The YARN configuration page in Cloudera Manager has the following parameters:
Compression Codec of MapReduce Job Output
Compression Codec of MapReduce Map Output
These allow the user to specify codecs for Mapreduce jobs. They don't seem to be used when running a Spark job. Are there corresponding parameters for Spark jobs on YARN?
This would depend on what writer you are using within Spark. If you are writing a DataFrame to parquet you would use spark.sql.parquet.compression.codec. Avro would have a similar setting.

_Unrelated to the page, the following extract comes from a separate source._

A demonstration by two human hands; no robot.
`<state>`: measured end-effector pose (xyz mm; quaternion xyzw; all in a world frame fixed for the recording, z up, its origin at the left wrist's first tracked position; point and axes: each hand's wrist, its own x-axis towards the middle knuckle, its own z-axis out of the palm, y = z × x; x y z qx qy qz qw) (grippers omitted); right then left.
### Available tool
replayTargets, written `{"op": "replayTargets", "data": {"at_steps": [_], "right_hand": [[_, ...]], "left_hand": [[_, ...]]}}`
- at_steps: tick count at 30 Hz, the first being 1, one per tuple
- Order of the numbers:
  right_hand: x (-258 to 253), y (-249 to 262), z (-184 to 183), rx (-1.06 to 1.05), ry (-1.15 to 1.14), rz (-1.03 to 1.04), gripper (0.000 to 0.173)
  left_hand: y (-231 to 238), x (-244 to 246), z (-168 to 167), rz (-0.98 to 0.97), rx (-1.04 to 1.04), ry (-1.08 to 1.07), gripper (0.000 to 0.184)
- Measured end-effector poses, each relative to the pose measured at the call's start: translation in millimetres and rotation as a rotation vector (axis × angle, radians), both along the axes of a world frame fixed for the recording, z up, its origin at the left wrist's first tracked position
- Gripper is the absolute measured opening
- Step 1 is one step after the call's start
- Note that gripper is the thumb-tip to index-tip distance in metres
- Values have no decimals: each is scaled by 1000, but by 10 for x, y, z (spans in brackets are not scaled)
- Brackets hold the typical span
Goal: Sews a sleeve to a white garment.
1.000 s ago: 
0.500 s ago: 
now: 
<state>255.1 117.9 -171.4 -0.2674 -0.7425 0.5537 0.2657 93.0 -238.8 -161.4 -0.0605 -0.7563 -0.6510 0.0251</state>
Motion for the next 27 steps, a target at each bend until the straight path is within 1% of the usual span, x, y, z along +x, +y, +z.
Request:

Writing an RDD would use the same setting as the MapReduce settings you mentioned, as it is using the same code underneath. You can also specify the codec directly in the function call when writing the file: saveAsText api
Thanks for your reply.
I'm already setting spark.io.compression.codec (through a --conf argument to spark-submit).
It's taking effect.
However, if I don't set this, but only set the parameters that I mentioned earlier, I don't see it taking effect. i.e. the new codec isn't being invoked at all. Is there any boolean flag to turn on/off the compression for YARN?
YARN is a resource manager and the settings aren't specific to YARN itself, the same would apply if Spark was running as standalone or mesos as well.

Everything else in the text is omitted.